The sequence should comprise between 12 and 30 images.

You will compose the images or "shots" in Photoshop, and sequence and time them in Photo Story 3. You can add background music to the sequence if you like, but you will need to edit the music to fit the short timeframe of a title sequence.

An Adaptation
The story you use for the ficticious show should be taken from a published book, short story, or other non-visual narrative. The composition of your title sequence should be informed by a critical understanding of the characters, plot-generating conflicts, settings, themes, and tone of the original. Note that--unlike movies, novels, and stories--the essential conflicts in a television series are usually never resolved until the series ends.

Story and Montage
This one- to two-minute title sequence may be "narrative" in two senses:

1. it may diachronically tell a story that takes a character, characters, or perhaps the viewpoint/camera itself from one place, time, or situation to another ("this, then this, then this..." or something that happens to a character)

2.
it may use editing or montage synchronically to make something happen to the viewer by arousing tension, anticipation, curiosity, or a sense of discovery, and then either satisfing or overturning it ("this, plus this, plus this" or something that happens to the viewer). This combination of story and presentation is also called "narrative."

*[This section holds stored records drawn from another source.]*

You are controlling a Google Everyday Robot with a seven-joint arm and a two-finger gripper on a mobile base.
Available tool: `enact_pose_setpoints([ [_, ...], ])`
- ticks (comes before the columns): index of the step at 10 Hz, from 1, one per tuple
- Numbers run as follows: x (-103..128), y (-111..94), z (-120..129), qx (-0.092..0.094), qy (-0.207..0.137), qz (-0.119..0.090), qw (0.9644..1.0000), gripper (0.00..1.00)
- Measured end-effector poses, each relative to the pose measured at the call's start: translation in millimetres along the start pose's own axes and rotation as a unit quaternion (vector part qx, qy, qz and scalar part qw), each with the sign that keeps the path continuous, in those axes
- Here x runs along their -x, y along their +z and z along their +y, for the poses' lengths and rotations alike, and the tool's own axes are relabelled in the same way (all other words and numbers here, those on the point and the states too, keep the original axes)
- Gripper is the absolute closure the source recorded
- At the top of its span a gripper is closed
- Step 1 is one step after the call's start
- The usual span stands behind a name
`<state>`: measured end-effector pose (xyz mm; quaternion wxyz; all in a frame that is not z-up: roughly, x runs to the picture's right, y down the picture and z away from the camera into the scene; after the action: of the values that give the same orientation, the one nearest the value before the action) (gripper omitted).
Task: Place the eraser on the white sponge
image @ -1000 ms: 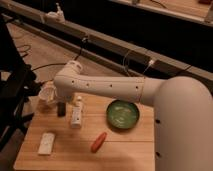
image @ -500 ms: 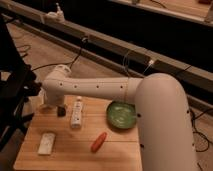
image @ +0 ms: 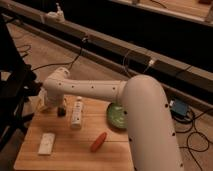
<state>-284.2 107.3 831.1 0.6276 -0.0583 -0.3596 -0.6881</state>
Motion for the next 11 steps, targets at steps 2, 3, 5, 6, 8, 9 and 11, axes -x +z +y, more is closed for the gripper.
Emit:
enact_pose_setpoints([
  [2,-4,13,17,0.012,0.005,-0.012,0.9999,0.20],
  [3,-5,14,15,0.009,0.004,-0.013,0.9999,0.20],
  [5,-5,15,15,0.009,0.003,-0.013,0.9999,0.20],
  [6,-5,14,15,0.009,0.004,-0.013,0.9999,0.20],
  [8,-6,21,20,0.009,0.009,-0.016,0.9998,0.20],
  [9,-8,29,28,0.012,0.014,-0.022,0.9996,0.20],
  [11,-10,44,46,0.022,0.022,-0.036,0.9989,0.20],
])
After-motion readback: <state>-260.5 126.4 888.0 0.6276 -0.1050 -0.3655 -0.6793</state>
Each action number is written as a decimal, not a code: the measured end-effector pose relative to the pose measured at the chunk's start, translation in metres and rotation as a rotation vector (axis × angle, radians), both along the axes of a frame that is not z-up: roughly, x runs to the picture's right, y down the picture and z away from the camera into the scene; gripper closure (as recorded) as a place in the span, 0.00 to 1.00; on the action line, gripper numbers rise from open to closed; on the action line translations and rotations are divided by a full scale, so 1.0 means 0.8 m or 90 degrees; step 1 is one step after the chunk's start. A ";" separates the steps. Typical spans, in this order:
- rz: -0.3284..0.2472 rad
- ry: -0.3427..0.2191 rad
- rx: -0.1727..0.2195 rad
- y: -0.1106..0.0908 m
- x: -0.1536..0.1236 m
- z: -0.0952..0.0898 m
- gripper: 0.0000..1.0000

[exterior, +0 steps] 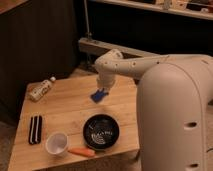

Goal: Place the white sponge in the ceramic bowl

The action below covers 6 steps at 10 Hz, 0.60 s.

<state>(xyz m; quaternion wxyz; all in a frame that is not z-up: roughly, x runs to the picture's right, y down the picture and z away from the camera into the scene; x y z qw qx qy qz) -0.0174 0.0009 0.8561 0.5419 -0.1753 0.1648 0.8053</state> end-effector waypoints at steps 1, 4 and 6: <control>0.001 0.000 -0.005 0.002 -0.003 0.008 0.20; 0.008 0.009 -0.025 0.005 -0.012 0.029 0.20; 0.014 0.023 -0.039 0.006 -0.016 0.044 0.20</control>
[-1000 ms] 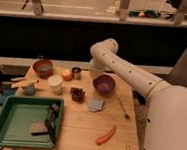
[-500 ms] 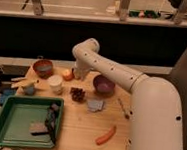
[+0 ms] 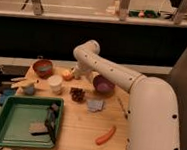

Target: Place grapes in purple bowl

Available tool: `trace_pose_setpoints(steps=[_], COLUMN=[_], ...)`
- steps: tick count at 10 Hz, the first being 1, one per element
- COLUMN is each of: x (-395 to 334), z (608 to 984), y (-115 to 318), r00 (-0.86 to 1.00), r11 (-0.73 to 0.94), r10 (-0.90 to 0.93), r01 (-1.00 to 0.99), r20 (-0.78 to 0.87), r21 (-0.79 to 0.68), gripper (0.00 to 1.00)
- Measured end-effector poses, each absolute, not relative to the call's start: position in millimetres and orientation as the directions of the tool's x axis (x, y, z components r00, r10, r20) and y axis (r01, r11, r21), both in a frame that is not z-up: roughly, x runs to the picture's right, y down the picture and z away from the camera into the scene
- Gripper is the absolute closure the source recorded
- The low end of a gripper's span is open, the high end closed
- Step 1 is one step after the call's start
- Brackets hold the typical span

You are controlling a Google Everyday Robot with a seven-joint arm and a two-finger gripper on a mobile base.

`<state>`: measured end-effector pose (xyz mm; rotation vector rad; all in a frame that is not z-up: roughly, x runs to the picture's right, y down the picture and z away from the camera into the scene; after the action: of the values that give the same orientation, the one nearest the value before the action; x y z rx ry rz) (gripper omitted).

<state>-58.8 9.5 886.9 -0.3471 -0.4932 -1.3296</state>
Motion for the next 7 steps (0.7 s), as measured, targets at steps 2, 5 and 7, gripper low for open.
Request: trace_pose_setpoints(steps=[2,5,7], x=[-57,-61,-61], z=[893,898,898], y=[21,39,45], r00=[0.064,-0.043,-0.023], r11=[0.133,0.045,0.061], r10=[-0.808,-0.752,-0.757], r01=[0.988,0.992,0.993], r20=[0.585,0.658,0.653], r21=[0.077,0.117,0.106], gripper=[0.2,0.2,0.2])
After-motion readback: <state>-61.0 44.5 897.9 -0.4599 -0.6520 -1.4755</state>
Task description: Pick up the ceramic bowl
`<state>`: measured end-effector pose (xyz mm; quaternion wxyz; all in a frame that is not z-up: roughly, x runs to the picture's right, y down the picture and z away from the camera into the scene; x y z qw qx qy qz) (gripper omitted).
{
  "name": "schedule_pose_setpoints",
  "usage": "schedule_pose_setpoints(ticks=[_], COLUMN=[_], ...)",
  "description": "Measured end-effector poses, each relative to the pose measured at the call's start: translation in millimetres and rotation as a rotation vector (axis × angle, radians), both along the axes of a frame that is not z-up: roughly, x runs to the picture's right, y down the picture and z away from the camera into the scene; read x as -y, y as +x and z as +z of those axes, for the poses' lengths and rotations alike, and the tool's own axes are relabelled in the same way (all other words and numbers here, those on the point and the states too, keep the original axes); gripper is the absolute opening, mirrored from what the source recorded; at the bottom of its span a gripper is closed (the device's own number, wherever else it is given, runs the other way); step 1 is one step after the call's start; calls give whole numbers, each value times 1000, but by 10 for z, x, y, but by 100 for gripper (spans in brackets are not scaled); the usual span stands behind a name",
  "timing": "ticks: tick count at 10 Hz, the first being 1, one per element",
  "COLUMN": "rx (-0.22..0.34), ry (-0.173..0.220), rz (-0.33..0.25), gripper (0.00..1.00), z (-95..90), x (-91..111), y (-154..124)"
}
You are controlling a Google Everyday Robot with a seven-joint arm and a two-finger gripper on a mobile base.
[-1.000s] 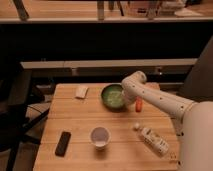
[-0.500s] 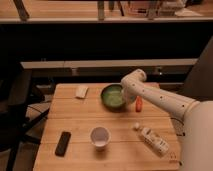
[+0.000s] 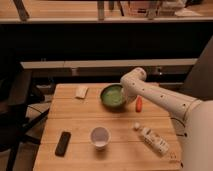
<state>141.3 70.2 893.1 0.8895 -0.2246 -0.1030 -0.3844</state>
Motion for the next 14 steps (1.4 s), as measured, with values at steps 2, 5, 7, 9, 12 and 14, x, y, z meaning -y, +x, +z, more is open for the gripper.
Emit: schedule_pose_setpoints(ticks=[2,5,7,9,12,14], rx=[4,8,9,18,17,20], ry=[1,3,3,4,5,8], rz=[-13,-26,-36,-44,-53,-56], gripper=[4,4,4,4,4,4], z=[-18,-124,-262,-291,-453,-564], x=[14,117,265,311,510,641], y=[2,10,27,11,50,47])
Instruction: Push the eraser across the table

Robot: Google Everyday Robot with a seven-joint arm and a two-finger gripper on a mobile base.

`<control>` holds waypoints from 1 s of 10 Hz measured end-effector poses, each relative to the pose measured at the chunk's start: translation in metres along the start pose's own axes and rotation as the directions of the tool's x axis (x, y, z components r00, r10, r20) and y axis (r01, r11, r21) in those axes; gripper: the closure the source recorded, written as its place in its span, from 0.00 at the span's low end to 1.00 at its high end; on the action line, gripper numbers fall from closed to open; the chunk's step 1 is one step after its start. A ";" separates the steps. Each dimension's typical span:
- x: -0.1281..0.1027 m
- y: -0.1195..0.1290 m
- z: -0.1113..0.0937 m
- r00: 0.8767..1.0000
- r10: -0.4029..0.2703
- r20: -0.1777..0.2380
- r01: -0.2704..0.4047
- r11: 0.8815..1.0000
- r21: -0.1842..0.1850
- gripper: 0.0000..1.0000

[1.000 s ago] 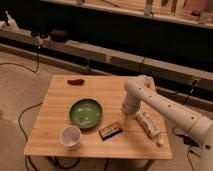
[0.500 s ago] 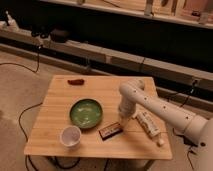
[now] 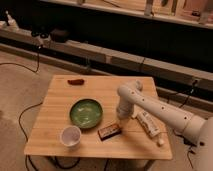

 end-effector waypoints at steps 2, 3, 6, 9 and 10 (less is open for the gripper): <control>0.004 -0.007 0.000 1.000 0.007 -0.012 -0.007 1.000 0.009 0.87; 0.007 -0.013 0.001 1.000 0.005 -0.017 -0.005 1.000 0.017 0.87; 0.017 -0.036 0.005 0.999 -0.024 -0.021 0.025 0.999 0.043 0.87; 0.027 -0.071 0.007 0.995 -0.095 -0.029 0.097 0.993 0.064 0.87; 0.031 -0.086 0.006 0.991 -0.129 -0.032 0.131 0.989 0.070 0.87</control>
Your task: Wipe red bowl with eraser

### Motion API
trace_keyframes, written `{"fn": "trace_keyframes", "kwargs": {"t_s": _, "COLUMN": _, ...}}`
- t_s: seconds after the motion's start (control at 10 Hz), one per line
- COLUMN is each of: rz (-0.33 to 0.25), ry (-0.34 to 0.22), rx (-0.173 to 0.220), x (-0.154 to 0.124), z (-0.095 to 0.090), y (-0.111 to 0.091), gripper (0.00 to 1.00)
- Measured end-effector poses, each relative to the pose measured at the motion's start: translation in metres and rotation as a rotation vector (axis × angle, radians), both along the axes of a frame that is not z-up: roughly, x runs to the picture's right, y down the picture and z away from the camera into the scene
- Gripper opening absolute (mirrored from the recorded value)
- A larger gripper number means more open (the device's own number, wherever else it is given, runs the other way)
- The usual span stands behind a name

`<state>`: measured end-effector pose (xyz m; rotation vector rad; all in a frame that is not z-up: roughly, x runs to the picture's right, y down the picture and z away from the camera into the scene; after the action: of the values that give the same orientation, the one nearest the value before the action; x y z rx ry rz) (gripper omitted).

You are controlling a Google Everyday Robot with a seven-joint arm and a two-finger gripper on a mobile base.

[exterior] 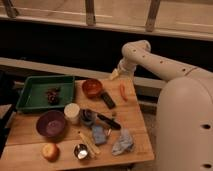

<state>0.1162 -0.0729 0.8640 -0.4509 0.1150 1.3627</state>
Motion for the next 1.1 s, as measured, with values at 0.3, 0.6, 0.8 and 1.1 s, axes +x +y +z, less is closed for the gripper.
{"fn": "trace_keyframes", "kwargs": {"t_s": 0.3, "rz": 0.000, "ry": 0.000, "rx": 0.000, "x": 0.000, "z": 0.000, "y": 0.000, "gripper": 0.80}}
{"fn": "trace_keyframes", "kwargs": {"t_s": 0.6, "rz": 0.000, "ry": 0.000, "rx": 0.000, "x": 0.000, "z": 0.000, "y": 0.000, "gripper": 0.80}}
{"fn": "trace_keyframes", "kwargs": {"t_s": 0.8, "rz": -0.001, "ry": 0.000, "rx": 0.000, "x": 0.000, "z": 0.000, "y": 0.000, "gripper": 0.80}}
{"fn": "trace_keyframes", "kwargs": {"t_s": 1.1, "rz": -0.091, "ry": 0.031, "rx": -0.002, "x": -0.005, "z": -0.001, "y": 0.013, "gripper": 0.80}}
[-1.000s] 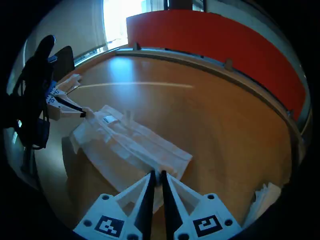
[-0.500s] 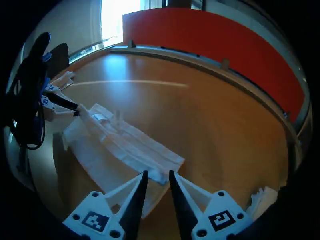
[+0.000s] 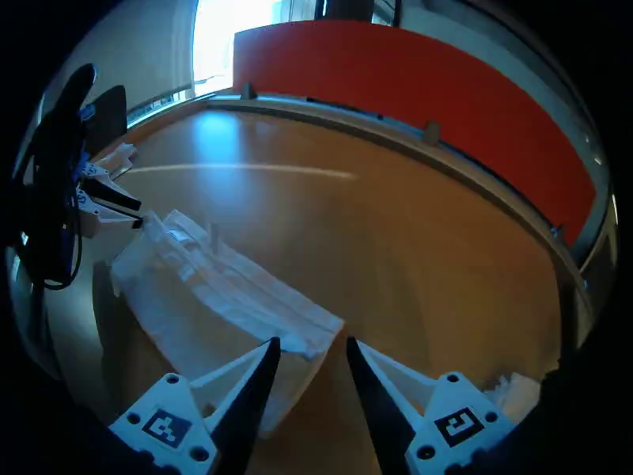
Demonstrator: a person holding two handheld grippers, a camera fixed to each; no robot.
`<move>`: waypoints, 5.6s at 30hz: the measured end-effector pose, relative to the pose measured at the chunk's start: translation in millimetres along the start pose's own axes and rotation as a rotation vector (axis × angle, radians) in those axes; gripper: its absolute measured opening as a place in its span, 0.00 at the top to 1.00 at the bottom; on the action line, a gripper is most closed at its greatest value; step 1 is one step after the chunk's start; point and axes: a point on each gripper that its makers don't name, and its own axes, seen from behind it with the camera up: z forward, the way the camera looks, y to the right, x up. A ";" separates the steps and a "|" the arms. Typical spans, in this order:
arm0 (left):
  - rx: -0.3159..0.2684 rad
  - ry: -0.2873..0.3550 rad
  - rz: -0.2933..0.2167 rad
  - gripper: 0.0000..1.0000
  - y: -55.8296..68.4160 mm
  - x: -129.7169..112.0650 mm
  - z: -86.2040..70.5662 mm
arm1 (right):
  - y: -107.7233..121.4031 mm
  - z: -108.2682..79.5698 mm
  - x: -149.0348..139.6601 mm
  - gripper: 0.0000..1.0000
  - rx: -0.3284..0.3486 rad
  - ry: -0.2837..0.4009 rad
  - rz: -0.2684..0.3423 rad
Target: Fold towel
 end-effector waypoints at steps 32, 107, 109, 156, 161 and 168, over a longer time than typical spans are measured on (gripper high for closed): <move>0.023 0.027 -0.006 0.06 -11.7 0.8 -16.2 | 8.8 -11.7 4.6 0.02 -0.031 0.045 -0.001; 0.055 0.041 -0.067 0.06 -25.5 -21.2 -47.8 | 25.1 9.6 31.2 0.01 -0.063 0.069 -0.039; 0.055 0.042 -0.067 0.06 -25.5 -21.0 -48.2 | 24.5 8.8 31.0 0.01 -0.062 0.069 -0.039; 0.120 0.055 -0.163 0.06 -32.6 -56.8 -99.6 | -9.5 -46.1 -9.3 0.01 -0.016 0.082 -0.003; 0.132 0.053 -0.174 0.06 -35.2 -65.3 -109.7 | -14.8 -44.2 -17.0 0.01 0.012 0.064 -0.023; 0.146 0.050 -0.191 0.06 -36.8 -76.8 -122.4 | -25.2 -39.4 -29.1 0.01 0.060 0.033 -0.066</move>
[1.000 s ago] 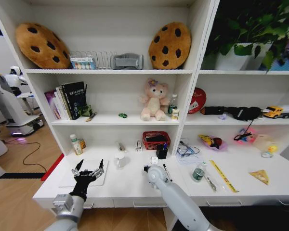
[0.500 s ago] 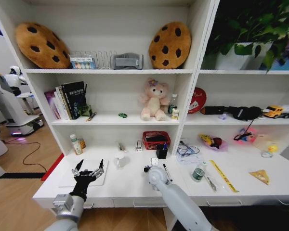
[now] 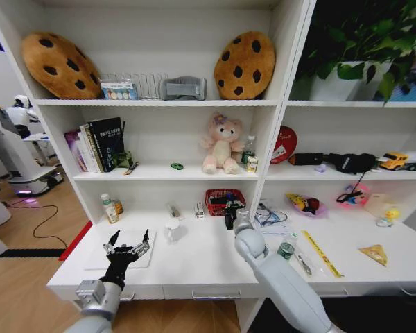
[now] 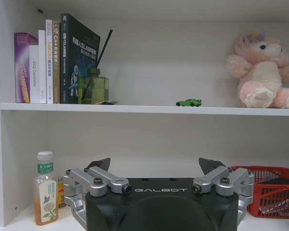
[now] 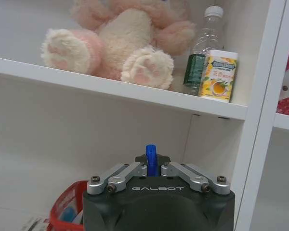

We will discuss a number of sample title sequences in class and read Scott McCloud's book Understanding Comics to learn techniques of narrative and montage in visual texts.

In your sequence, avoid the impulse to tell a simple backstory. Instead, your title sequence should introduce your series/movie's essential tensions, themes, and tone using a combination of narrative and montage.

Technical Visual Criteria
As a storyboard rather than a finished product, you will not be expected to produce shots that realize exact realism in rendering human figures and other visual details. Your characters can even be represented by silhouettes. Instead, this assignment will emphasize the composition of shots, backgrounds, and the techniques of sequencing visual images for continuity and other narrative effects.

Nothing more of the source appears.